**Work required:** The listing below should be reproduced exactly, with the pictures omitted.

════════════════

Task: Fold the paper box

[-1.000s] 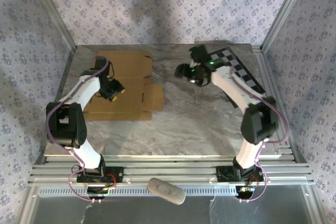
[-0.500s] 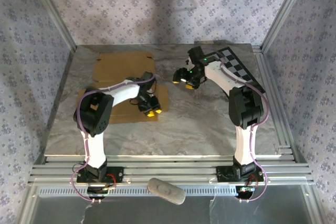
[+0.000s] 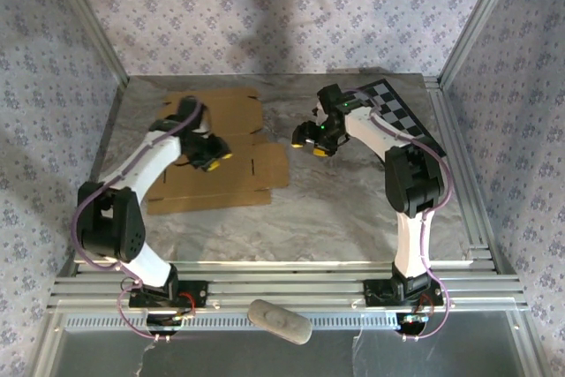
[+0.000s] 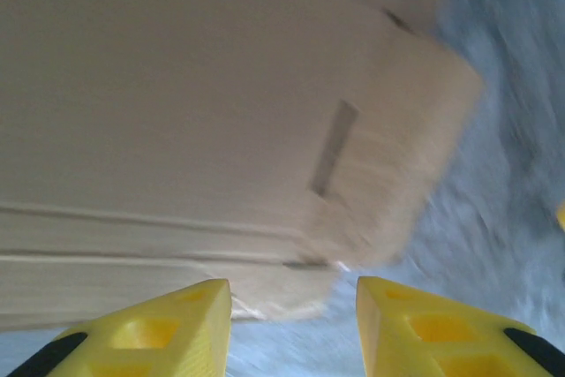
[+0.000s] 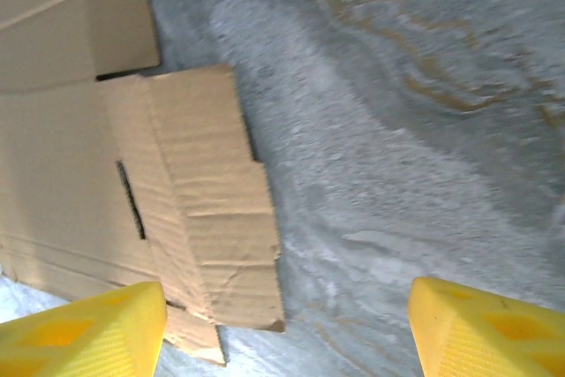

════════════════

**Expected answer:**
Task: Fold the paper box

[-1.000s] 
[-0.500s] 
[+0.000s] 
[+0.000s] 
[+0.000s] 

No further output is given for this exercise.